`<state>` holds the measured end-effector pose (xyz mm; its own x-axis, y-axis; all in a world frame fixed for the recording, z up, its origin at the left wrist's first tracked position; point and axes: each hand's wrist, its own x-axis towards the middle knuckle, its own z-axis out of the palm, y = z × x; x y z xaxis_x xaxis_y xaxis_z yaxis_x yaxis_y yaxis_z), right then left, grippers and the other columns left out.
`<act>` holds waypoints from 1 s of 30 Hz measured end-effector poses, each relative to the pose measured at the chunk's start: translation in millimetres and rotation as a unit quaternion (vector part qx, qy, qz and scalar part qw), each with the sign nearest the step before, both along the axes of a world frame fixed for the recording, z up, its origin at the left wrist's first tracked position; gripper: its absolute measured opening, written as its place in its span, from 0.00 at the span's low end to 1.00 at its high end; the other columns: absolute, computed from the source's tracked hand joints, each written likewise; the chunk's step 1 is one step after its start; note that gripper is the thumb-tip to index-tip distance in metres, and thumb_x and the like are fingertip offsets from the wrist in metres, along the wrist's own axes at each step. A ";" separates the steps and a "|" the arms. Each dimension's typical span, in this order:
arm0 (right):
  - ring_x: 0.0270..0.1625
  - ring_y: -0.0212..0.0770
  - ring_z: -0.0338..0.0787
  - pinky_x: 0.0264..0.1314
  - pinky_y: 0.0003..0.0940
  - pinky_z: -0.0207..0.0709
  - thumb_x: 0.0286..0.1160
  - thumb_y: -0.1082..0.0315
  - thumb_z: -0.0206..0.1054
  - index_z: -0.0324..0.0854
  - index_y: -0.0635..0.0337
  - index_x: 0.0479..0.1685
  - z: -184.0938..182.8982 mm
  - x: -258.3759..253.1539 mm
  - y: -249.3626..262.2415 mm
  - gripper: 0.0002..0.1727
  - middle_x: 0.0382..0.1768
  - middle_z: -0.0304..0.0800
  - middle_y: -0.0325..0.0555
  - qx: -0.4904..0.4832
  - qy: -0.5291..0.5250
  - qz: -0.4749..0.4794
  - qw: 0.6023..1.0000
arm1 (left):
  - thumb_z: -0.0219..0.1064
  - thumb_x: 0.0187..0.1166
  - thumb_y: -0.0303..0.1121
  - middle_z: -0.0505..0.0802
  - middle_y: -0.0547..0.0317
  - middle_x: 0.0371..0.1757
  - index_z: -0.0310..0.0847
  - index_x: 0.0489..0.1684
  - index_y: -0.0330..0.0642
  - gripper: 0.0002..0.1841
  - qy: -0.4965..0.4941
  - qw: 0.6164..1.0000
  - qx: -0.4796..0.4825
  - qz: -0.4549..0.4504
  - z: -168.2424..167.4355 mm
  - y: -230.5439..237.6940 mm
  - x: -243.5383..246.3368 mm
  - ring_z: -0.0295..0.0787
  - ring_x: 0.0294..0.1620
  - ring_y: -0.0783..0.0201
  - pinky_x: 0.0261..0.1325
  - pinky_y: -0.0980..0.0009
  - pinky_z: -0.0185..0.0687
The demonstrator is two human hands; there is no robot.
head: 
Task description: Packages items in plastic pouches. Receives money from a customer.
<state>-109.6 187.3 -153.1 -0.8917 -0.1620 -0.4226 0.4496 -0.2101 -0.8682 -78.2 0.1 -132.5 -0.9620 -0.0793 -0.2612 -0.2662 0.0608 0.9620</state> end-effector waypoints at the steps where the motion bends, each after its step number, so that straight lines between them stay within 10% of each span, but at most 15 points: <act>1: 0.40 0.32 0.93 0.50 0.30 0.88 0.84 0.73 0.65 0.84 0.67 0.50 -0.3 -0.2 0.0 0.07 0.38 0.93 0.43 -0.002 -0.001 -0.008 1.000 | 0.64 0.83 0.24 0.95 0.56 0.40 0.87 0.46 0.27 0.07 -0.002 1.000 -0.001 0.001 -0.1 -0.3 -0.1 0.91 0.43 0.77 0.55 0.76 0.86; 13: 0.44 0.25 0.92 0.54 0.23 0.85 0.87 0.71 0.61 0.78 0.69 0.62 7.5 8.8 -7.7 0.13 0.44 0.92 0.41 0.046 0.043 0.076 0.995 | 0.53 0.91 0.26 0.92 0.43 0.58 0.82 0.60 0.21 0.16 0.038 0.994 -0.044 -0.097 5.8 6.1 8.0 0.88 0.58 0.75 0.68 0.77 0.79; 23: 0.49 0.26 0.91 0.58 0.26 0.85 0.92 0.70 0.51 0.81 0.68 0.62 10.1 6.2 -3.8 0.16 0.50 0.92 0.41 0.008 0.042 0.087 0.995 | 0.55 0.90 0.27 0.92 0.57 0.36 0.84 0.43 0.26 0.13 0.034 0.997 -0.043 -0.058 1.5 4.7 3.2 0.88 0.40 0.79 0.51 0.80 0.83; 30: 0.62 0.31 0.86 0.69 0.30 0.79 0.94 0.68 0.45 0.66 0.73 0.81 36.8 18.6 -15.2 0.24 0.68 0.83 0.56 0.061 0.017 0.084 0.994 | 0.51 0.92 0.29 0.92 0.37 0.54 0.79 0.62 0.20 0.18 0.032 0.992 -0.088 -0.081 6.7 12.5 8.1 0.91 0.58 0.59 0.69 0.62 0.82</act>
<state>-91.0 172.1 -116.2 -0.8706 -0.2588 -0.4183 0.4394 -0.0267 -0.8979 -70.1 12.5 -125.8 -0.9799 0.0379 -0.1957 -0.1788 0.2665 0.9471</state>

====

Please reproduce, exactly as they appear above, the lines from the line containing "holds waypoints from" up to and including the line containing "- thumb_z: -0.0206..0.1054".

• **Solution to the problem**:
`<act>` holds waypoints from 1 s of 30 Hz measured end-effector poses, each relative to the pose measured at the chunk's start: translation in millimetres and rotation as a unit quaternion (vector part qx, qy, qz and scalar part qw), each with the sign nearest the step before, both along the axes of a world frame fixed for the recording, z up, its origin at the left wrist's first tracked position; gripper: its absolute measured opening, written as its place in its span, from 0.00 at the span's low end to 1.00 at its high end; the other columns: absolute, computed from the source's tracked hand joints, each written likewise; the chunk's step 1 is one step after its start; note that gripper is the thumb-tip to index-tip distance in metres, and thumb_x and the like are fingertip offsets from the wrist in metres, along the wrist's own axes at each step. A ";" separates the steps and a "|" the arms. Each dimension's typical span, in this order:
arm0 (right):
  - ring_x: 0.0270..0.1625
  - ring_y: -0.0212..0.0770
  - ring_z: -0.0338..0.0787
  - pinky_x: 0.0264..0.1314
  - pinky_y: 0.0003..0.0940
  - pinky_z: -0.0207..0.0709
  - thumb_x: 0.0286..0.1160
  - thumb_y: -0.1082..0.0315
  - thumb_z: -0.0206..0.1054

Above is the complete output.